Schwäbisch Gmünd, 2017

Säulen des Projekts

  • Finanzielle Hilfen für die Rückkehr in das Herkunftsland: Nach individueller Beurteilung (Familiengröße, besondere Schwierigkeiten, etc.) kann die IOM-Beihilfe aufgestockt werden.
  • Betreuung im Herkunftsland durch andere Projektpartner: Es können z.B. Dienstleistungen wie Rückreisebegleitung, im Herkunftsland Versorgung mit medizinischen Hilfsgütern und Medikamenten sowie Unterbringung in einer stationären Einrichtung geboten werden. Diese Angebote können für die Zielgruppe, insbesondere ältere, kranke oder andere Personen mit besonderen Schwierigkeiten, „eingekauft“ werden.
  • Qualifizierung in Deutschland zur Qualifizierung dringend benötigter Kenntnisse im Herkunftsland, insbesondere in den Bereichen Bau (Maurer, Gipser, Schreiner, Fliesen, etc.), Kfz-Reparatur, Computer, Schweißer, IT-Technologie, Bürokommunikation, Erzieher, Altenpflege oder Rettungsdienst. In vielen Herkunftsländern werden dringend Arbeitskräfte gesucht, die über praktische Kenntnisse verfügen. Mit einem Praktikum in einem Betrieb können in den Monaten vor der Rückkehr die notwendigen Fertigkeiten angeeignet und bescheinigt werden. Mit dieser Kurzausbildung ist eine Arbeitsaufnahme im Herkunftsland erheblich einfacher. 
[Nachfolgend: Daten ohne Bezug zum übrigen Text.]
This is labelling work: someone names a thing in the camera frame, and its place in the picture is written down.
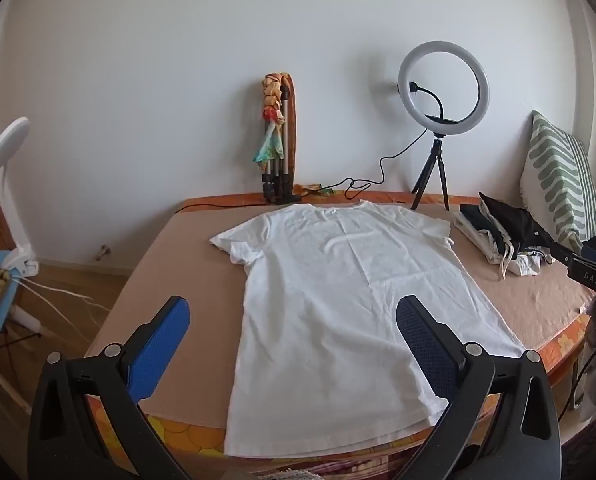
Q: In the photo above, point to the colourful scarf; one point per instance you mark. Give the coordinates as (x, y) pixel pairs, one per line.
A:
(273, 110)

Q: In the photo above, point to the black folded garment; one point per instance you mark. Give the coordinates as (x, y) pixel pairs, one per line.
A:
(515, 222)

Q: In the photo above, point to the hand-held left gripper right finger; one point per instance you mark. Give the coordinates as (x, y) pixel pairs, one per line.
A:
(428, 355)

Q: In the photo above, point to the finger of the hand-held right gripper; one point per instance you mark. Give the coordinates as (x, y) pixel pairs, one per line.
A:
(563, 252)

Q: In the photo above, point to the small colourful cloth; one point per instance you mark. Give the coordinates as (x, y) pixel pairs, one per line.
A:
(318, 191)

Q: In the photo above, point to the white t-shirt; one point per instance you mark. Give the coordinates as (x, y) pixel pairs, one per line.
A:
(338, 300)

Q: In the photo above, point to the white folded clothes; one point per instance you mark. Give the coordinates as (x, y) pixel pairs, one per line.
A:
(478, 235)

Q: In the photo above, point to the green striped white pillow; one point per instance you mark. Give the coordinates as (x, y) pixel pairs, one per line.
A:
(558, 185)

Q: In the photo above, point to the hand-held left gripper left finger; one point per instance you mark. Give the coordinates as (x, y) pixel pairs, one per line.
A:
(158, 350)

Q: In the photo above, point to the folded silver tripod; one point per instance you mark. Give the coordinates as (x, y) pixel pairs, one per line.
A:
(289, 135)

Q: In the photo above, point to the white clamp desk lamp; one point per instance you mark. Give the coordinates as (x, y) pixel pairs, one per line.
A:
(10, 142)

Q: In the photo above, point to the black mini tripod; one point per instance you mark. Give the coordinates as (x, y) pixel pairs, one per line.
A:
(435, 160)

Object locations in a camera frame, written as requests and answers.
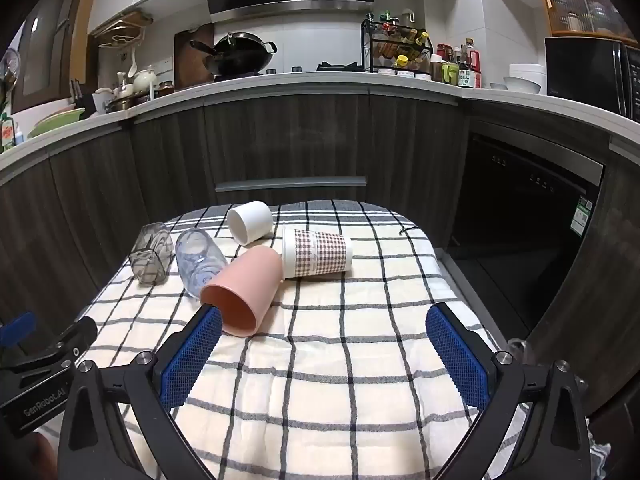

  • Logistische und finanzielle Hilfe zum Transport von Haushaltsgütern in das Herkunftsland, damit hier angeschaffte Gegenstände, auch für evtl. Geschäftsgründungen, mitgenommen werden können.
  • Sonstige personelle und finanzielle Hilfe, z.B. psychosoziale Beratung, Vermittlung an andere Fachberatungsstellen, Informationen und Treffen für Betroffene.